優勝トロフィーを手に笑顔を見せる岩井千怜(撮影・会津 智海)
Photo By スポニチ

 首位から出た双子姉妹の妹、岩井千怜(ちさと、20=Honda)が5バーディー、2ボギーの69で回り、通算13アンダーとしてツアー本格参戦1年目で初優勝を飾った。最後まで攻めのゴルフを貫き、02年度生まれ以降の選手としてもVは1号。98年度生まれの“黄金”や00年度生まれの“ミレニアム”などに続く“ネクスト”世代の旗手に名乗りを上げた。

 攻めて攻めて、攻め抜いた先に、歓喜は待っていた。2位と2打差で迎えた16番パー5。岩井千は残り225ヤードから池越えの2オンを狙った。「見てる人がワクワクするプレーを見せたかった。2オンしたら格好いいかなって」。グリーン手前のバンカーに入れバーディーを逃しても、悔いはなかった。

 「自分で(優勝を)つかみにいくゴルフができている」。先月の楽天スーパー・レディースの最終日最終組で稲見、勝と一緒に回った。「怖がらずピンをバンバン狙っていた」と衝撃を受けた。それまでは「怖いものが先に見えていた」が、吹っ切れた。最終18番、下りのパットは約2メートルオーバーしボギーとしたが、これこそ攻め抜いた証だった。

 昨年6月のプロテストに姉・明愛(あきえ)と一発合格。

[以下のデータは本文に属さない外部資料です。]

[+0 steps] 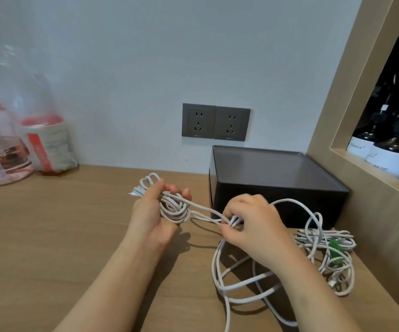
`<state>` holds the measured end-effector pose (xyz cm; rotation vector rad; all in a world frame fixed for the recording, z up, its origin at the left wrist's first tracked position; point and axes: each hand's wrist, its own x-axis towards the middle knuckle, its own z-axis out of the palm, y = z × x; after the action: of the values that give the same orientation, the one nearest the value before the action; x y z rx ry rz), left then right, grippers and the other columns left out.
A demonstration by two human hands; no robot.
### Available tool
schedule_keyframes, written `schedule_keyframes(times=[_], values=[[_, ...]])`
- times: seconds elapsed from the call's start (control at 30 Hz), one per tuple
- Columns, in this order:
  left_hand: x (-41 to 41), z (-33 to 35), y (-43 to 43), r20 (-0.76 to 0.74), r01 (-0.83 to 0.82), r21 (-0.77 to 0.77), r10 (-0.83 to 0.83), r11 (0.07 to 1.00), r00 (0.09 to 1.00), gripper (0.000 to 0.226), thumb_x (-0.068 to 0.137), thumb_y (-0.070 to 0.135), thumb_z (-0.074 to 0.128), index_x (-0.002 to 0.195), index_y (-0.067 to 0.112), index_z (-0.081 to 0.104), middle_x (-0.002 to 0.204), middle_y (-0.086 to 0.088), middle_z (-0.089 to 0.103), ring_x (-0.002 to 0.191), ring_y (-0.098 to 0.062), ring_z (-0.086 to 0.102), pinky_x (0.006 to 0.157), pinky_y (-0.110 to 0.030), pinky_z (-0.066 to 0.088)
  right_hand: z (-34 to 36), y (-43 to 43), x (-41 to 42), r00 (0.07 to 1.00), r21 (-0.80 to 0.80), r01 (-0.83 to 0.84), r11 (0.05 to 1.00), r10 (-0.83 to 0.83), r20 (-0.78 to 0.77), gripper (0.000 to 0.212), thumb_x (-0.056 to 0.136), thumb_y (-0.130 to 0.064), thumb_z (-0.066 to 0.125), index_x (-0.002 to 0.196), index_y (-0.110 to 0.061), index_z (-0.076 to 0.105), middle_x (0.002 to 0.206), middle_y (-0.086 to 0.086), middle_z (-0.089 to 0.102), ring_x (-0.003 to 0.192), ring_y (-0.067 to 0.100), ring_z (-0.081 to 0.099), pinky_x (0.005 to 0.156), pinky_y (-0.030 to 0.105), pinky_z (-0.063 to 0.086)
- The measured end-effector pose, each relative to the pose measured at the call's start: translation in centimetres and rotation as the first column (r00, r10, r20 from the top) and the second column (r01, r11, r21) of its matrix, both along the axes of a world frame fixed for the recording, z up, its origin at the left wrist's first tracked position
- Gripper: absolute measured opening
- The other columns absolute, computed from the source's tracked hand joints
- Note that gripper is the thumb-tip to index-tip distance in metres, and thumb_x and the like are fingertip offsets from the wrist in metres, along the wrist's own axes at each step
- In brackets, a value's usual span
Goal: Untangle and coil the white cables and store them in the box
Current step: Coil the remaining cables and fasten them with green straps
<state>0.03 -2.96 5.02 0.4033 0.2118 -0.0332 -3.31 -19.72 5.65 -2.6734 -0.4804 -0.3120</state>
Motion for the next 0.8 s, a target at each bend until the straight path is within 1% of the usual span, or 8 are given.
schedule_keyframes(times=[0.1,0.23,0.33,0.4,0.47,0.53,0.7,0.8], values=[[-0.4,0.3,-0.3,0.036,0.116,-0.125,-0.112,0.985,0.993,0.034,0.098,0.018,0.043,0.065,0.009,0.044,0.048,-0.001,0.046,0.035,-0.012,0.049,0.04,-0.018,0.047,-0.1,-0.7,0.3,0.992,0.114,0.117,0.987,-0.122,0.036,0.021,0.081,-0.041,0.066,0.095,-0.034,0.051,0.108,-0.018,0.045,0.105,0.006,0.038,0.084,0.022,0.037],[-1.0,0.6,-0.4,0.065,0.22,-0.156,-0.212,0.963,0.975,0.028,0.094,0.022,0.047,0.068,0.011,0.046,0.044,0.004,0.039,0.031,-0.005,0.041,0.033,-0.013,0.039,0.2,-0.9,0.2,0.975,0.251,0.199,0.947,-0.217,0.044,0.055,0.077,-0.045,0.07,0.122,-0.035,0.041,0.105,-0.016,0.043,0.104,0.007,0.045,0.078,0.024,0.043],[-1.1,1.0,-0.2,0.096,0.18,-0.011,-0.178,0.984,0.979,0.026,0.09,0.023,0.053,0.066,0.012,0.048,0.044,0.006,0.036,0.029,-0.003,0.036,0.03,-0.013,0.035,0.2,-1.0,0.2,0.979,0.369,0.187,0.91,-0.204,0.009,0.054,0.075,-0.04,0.074,0.12,-0.03,0.046,0.102,-0.016,0.05,0.092,0.002,0.053,0.07,0.011,0.042],[-1.3,1.0,0.0,0.175,0.066,0.319,-0.127,0.946,0.976,0.015,0.079,0.016,0.062,0.073,0.013,0.049,0.049,0.004,0.035,0.031,-0.004,0.033,0.031,-0.015,0.033,0.1,-1.0,0.2,0.986,0.416,0.121,0.901,-0.156,0.051,0.036,0.075,-0.034,0.076,0.102,-0.034,0.053,0.093,-0.019,0.055,0.085,-0.004,0.055,0.062,0.004,0.041],[-1.6,0.7,0.2,0.269,-0.097,0.717,-0.146,0.69,0.952,0.027,0.072,0.008,0.074,0.083,0.013,0.05,0.052,0.004,0.04,0.036,-0.007,0.036,0.035,-0.019,0.036,0.1,-0.8,0.0,0.993,0.439,0.036,0.898,-0.083,0.088,0.029,0.075,-0.027,0.076,0.09,-0.039,0.055,0.091,-0.022,0.057,0.087,-0.005,0.056,0.067,0.005,0.043],[-2.1,0.6,0.1,0.278,-0.136,0.886,-0.272,0.443,0.921,0.042,0.06,0.016,0.087,0.084,0.017,0.052,0.054,0.008,0.048,0.042,-0.007,0.045,0.041,-0.024,0.041,0.0,-0.6,0.1,0.99,0.404,-0.011,0.915,-0.046,0.133,0.025,0.076,-0.023,0.074,0.089,-0.037,0.059,0.092,-0.027,0.055,0.089,-0.004,0.055,0.073,0.005,0.043],[-2.8,0.4,-0.8,0.181,-0.169,0.983,-0.51,0.07,0.841,0.036,0.068,0.011,0.082,0.091,0.023,0.056,0.069,0.011,0.064,0.056,0.001,0.059,0.051,-0.015,0.046,-0.2,-0.7,0.2,0.986,0.321,-0.023,0.947,-0.032,0.165,0.036,0.077,-0.023,0.074,0.111,-0.026,0.064,0.1,-0.021,0.056,0.094,-0.003,0.054,0.081,0.007,0.042],[-2.8,0.2,-1.0,0.171,-0.191,0.981,-0.534,0.019,0.828,0.026,0.076,0.006,0.073,0.088,0.024,0.059,0.07,0.008,0.063,0.056,0.0,0.058,0.052,-0.016,0.047,-0.1,-0.9,-0.1,0.994,0.326,-0.079,0.942,0.051,0.094,0.03,0.079,-0.025,0.071,0.107,-0.032,0.063,0.108,-0.021,0.057,0.101,-0.004,0.052,0.089,0.013,0.045]])
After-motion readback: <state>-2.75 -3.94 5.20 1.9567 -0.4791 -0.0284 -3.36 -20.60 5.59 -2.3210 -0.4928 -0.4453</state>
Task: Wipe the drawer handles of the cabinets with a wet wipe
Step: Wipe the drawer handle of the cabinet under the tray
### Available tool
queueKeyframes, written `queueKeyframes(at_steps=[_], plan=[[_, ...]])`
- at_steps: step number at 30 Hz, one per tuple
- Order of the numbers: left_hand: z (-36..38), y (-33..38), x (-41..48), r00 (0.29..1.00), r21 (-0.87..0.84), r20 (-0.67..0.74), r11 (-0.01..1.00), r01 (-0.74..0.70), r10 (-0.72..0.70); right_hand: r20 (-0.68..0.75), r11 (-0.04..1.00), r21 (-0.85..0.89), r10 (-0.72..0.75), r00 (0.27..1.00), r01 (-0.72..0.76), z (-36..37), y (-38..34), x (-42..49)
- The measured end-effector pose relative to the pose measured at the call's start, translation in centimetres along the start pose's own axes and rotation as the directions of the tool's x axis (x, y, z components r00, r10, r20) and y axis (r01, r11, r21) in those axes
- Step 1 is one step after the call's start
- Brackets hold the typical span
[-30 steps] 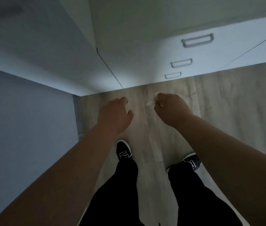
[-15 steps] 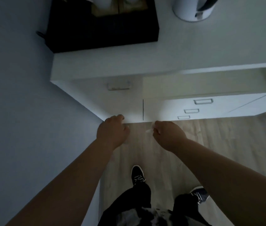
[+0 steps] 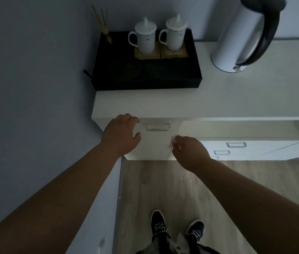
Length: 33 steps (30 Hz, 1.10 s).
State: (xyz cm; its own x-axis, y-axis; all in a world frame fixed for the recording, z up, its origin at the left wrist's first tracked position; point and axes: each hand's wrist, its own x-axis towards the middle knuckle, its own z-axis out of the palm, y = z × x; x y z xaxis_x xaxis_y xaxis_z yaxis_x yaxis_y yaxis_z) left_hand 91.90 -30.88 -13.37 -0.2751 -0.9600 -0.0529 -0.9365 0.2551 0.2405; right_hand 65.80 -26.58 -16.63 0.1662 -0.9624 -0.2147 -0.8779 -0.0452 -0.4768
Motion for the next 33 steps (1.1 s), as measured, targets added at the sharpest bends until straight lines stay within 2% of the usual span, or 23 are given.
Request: queueKeyframes(at_steps=[5, 9, 11, 14, 18, 24, 33], plan=[[-1.0, -2.1, 3.4, 0.994, 0.095, 0.031, 0.990, -0.105, 0.103, -0.056, 0.999, -0.034, 0.039, 0.998, -0.041, -0.2, 0.0, 2.0], [0.2, -3.2, 5.2, 0.978, 0.065, 0.154, 0.986, -0.154, 0.143, -0.075, 0.997, -0.036, 0.068, 0.995, -0.070, 0.1, 0.0, 3.7], [1.2, -4.0, 6.1, 0.958, 0.112, 0.226, 0.972, -0.206, 0.177, -0.070, 0.996, -0.044, 0.079, 0.994, -0.082, 0.4, 0.1, 4.4], [2.0, -5.2, 7.8, 0.933, 0.252, 0.265, 0.916, -0.312, 0.245, -0.083, 0.996, -0.031, 0.087, 0.993, -0.089, 0.9, 0.2, 5.1], [2.3, -6.2, 10.5, 0.893, 0.346, 0.294, 0.833, -0.432, 0.341, -0.154, 0.991, 0.021, 0.131, 0.979, -0.130, 1.4, 0.8, 5.5], [3.7, -7.6, 11.9, 0.856, 0.308, 0.188, 0.799, -0.517, 0.481, -0.217, 0.990, 0.074, 0.131, 0.967, -0.118, 2.3, 0.9, 6.0], [3.8, -7.7, 12.0, 0.869, 0.259, 0.126, 0.830, -0.494, 0.478, -0.204, 0.988, 0.105, 0.135, 0.970, -0.116, 3.7, -0.1, 7.0]])
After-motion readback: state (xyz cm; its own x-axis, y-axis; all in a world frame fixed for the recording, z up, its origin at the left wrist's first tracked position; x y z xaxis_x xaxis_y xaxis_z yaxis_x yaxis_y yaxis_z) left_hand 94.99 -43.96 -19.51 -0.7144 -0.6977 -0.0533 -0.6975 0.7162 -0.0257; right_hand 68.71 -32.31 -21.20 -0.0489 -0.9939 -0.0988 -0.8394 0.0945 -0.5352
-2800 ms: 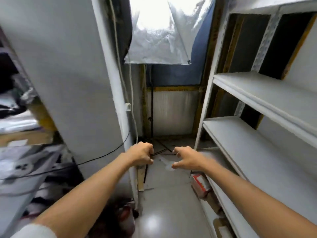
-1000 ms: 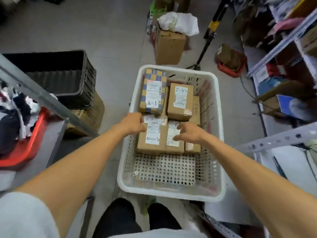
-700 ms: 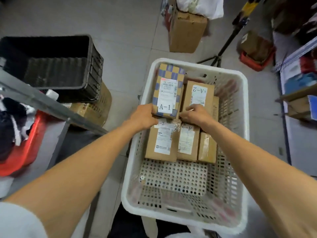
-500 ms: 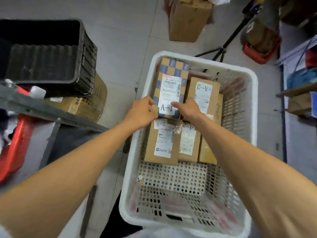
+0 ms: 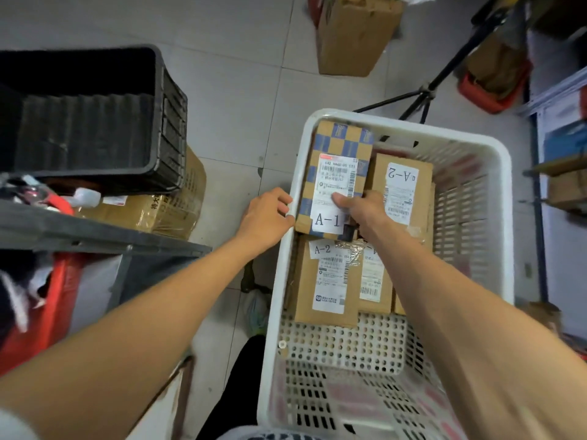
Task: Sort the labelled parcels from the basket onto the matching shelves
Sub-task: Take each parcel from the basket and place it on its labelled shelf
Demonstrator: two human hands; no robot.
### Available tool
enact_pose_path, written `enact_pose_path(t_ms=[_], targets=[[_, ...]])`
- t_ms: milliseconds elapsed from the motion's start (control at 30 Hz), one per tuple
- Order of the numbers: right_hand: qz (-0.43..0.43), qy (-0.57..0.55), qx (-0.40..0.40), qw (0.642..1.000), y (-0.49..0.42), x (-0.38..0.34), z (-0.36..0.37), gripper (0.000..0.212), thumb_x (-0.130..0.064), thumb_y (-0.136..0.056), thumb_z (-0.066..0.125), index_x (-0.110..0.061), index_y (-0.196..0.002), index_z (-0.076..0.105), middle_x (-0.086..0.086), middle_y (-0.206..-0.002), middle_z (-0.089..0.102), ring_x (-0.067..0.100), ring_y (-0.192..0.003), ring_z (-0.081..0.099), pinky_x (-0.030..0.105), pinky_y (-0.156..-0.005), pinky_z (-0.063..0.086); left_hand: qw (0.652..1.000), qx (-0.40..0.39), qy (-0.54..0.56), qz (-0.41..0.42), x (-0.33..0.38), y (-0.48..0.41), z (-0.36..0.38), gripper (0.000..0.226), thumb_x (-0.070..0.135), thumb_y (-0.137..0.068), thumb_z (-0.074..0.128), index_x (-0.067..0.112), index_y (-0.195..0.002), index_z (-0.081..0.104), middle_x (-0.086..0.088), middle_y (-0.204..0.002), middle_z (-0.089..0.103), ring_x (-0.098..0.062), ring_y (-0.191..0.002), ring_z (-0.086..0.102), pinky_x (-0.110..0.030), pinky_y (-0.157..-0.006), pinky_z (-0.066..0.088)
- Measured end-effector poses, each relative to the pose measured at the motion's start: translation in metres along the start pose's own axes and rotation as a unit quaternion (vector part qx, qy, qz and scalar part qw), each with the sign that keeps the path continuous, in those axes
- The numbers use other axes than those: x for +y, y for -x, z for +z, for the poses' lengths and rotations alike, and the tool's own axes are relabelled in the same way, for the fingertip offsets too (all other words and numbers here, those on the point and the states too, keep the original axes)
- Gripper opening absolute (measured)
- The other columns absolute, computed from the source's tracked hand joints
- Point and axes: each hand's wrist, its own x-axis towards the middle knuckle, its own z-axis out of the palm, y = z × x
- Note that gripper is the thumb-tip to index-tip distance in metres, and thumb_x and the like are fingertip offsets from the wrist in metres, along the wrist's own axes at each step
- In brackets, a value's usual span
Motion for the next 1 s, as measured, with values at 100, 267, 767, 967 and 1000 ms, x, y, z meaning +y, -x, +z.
enact_pose_path(t_ms=[100,267,767,967,1000], targets=[[-0.023,0.032,0.036,0.999,0.003,-0.001,0.001,0.042,-0.014,-0.075,0.082,-0.008,-0.107,0.056,0.005,-0.103,0.067,0.021,-0.086,0.067,0.037,-0.071,0.059,1.000,-0.020,-0.007,0.005,0.005,-0.004,-0.004,0.034,0.015,-0.085,0.063,0.016,-0.118,0.055,-0.001,-0.109,0.060,-0.014,-0.091,0.057,-0.023,-0.073,0.041],[-0.053,-0.058,0.019,0.997,0.033,0.014,-0.021,0.045,-0.002,-0.079,0.075,-0.003,-0.121,0.057,0.008,-0.110,0.069,0.023,-0.095,0.069,0.036,-0.075,0.058,0.996,-0.076,0.045,0.003,0.033,-0.011,-0.011,0.061,0.030,-0.079,0.075,0.019,-0.131,0.045,0.000,-0.118,0.057,-0.013,-0.100,0.056,-0.018,-0.076,0.045],[-0.174,-0.175,0.063,0.967,0.195,0.072,-0.152,0.058,-0.005,-0.068,0.083,-0.010,-0.120,0.058,0.000,-0.105,0.071,0.011,-0.091,0.070,0.031,-0.075,0.059,0.957,-0.232,0.145,0.096,0.148,0.110,0.032,0.093,0.003,-0.069,0.081,0.033,-0.141,0.029,0.001,-0.109,0.066,-0.010,-0.094,0.064,-0.022,-0.049,0.052],[-0.130,-0.108,0.121,0.978,0.277,0.142,-0.216,0.073,-0.011,-0.056,0.057,-0.007,-0.129,0.050,0.006,-0.105,0.059,0.022,-0.094,0.055,0.038,-0.079,0.047,0.953,-0.254,0.106,0.124,0.161,0.204,0.053,0.101,0.009,-0.054,0.087,0.044,-0.131,0.032,-0.002,-0.108,0.068,-0.027,-0.109,0.060,-0.057,-0.091,0.048],[-0.121,-0.054,0.135,0.982,0.290,0.162,-0.225,0.066,-0.008,-0.065,0.059,-0.008,-0.130,0.049,0.007,-0.111,0.058,0.021,-0.094,0.054,0.034,-0.075,0.046,0.951,-0.259,0.107,0.128,0.161,0.220,0.057,0.103,0.009,-0.050,0.086,0.043,-0.132,0.033,-0.002,-0.104,0.070,-0.027,-0.108,0.061,-0.060,-0.092,0.047]])
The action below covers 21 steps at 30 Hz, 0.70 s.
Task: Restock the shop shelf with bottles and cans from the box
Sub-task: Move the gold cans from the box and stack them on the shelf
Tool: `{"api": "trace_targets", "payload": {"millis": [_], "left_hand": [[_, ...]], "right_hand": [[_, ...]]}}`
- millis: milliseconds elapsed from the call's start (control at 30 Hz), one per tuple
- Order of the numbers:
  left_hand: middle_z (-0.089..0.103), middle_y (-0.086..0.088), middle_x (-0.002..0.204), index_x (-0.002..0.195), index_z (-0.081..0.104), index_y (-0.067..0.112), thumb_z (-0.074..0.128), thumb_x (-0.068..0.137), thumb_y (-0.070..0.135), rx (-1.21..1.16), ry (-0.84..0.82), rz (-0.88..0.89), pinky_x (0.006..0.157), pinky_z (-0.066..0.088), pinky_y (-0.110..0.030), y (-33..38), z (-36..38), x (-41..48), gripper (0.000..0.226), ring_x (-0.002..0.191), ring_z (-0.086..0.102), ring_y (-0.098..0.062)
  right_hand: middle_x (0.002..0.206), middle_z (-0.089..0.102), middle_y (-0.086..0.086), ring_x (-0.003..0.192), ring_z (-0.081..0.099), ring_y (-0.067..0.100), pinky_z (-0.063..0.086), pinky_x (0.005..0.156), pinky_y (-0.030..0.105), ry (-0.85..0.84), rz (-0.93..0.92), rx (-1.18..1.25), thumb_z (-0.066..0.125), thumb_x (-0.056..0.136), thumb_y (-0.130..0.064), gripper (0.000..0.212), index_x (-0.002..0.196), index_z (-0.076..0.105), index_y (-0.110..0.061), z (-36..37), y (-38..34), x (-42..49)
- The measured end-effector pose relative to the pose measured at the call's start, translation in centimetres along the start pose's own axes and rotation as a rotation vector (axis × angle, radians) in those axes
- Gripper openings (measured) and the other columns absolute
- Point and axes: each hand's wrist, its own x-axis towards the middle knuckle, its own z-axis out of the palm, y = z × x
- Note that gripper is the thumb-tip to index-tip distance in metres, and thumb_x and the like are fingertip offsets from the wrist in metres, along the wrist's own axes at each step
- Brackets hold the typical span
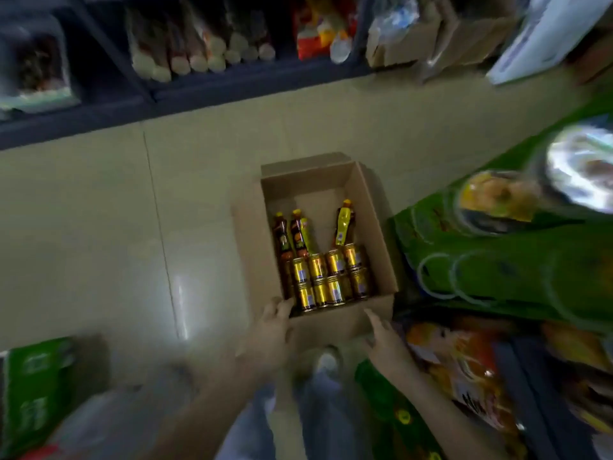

だが、すべてが順調だったわけではない。昨秋のツアー予選会は90位。今季前半戦は出場も限られた。屈辱のオフは猛練習で、失敗をバネに変えた。この日の前半、一時は首位から陥落したが10、11番で連続バーディー。「ここからが本番」と切り替えた内容は、ゴルフ人生そのものだった。

 迫り来る初Vの重圧は独自の「深呼吸」で回避した。現在、武蔵丘短大で心理学を学ぶ。「1回大きく吸って呼吸を止める、そして吐くと落ち着くんです」。16番の2打目と18番のパットを打つ前、大きく息を吸った。勝負の合図だった。

 優勝を決めたグリーン上で大粒の涙がこぼれた。視線の先には公務員の父・雄士さん(49)と母・恵美子さん(47)の姿があった。双子にゴルフを続けさせてくれた両親への感謝の思いがあふれ出た。「小さい頃、サンタさんにゴルフ道具をお願いしたのを覚えてます。両親にはゆっくりしてもらいたい。大きな家を建てたいです」と笑った。

 アマ時代から同年代の先頭を走り、当面の目標だった来季のシード権も手中にした。ミレニアム、新世紀の、さらに下の世代に現れたニューヒロイン。“ネクスト”は岩井千がけん引していく。

 【岩井 千怜(いわい・ちさと)】

 ☆生まれとサイズ 2002年(平14)7月5日生まれ、埼玉県出身の20歳。1メートル62、59キロ。

 ☆家族 父・雄士さん(49)、母・恵美子さん(47)、姉・明愛。弟・光太さん(17)は埼玉栄高ゴルフ部所属。

 ☆競技歴 8歳の時、父の練習について行き競技開始。埼玉・川島中2年時の17年全国中学校選手権春季大会を制して初の日本一。埼玉栄高3年時の20年には姉・明愛と全国高校選手権特別大会団体の部優勝。

 ☆双子プロ JLPGAでは史上4組目。昨年9月には下部のステップアップツアーで千怜、明愛が2戦続けて優勝。姉妹連続Vはレギュラーツアーを含め国内初の快挙だった。

 ☆性格は真逆? ともに小学校時代は陸上クラブに在籍するなどスポーツ万能。弟・光太さんによると性格は「明愛が積極的で千怜は慎重。ゴルフのアドバイスでは2人が違うことを言うので迷います(笑い)」。

 《ツインズ初の優勝者》国内ツアーの双子姉妹プロは岩井明愛と千怜が史上4組目だが、過去にどちらか1人でも優勝した例はなく、千怜がツインズ初の優勝者となった。なお、姉妹で優勝を果たしたのは過去に2組。ツアー通算24勝の福嶋晃子、同1勝の浩子と、ともに2勝の堀奈津佳、琴音がいる。

 《姉・明愛「感動しました」》姉・明愛は18番グリーンで千怜の初優勝の瞬間を見守り、「おめでとう」と声をかけた。ともに人生を歩んできた妹の快挙。「もう、感動しました。優勝は夢だったので、一番身近な人が優勝できるのが本当に凄いと思いました」と心から祝福した。自身は21位から出て76とスコアを落として53位。今週の戦いを「やっぱり悔いが残る」と振り返り、「自分も追いつけるように、優勝を目指して頑張りたいです」と刺激を受けた様子だった。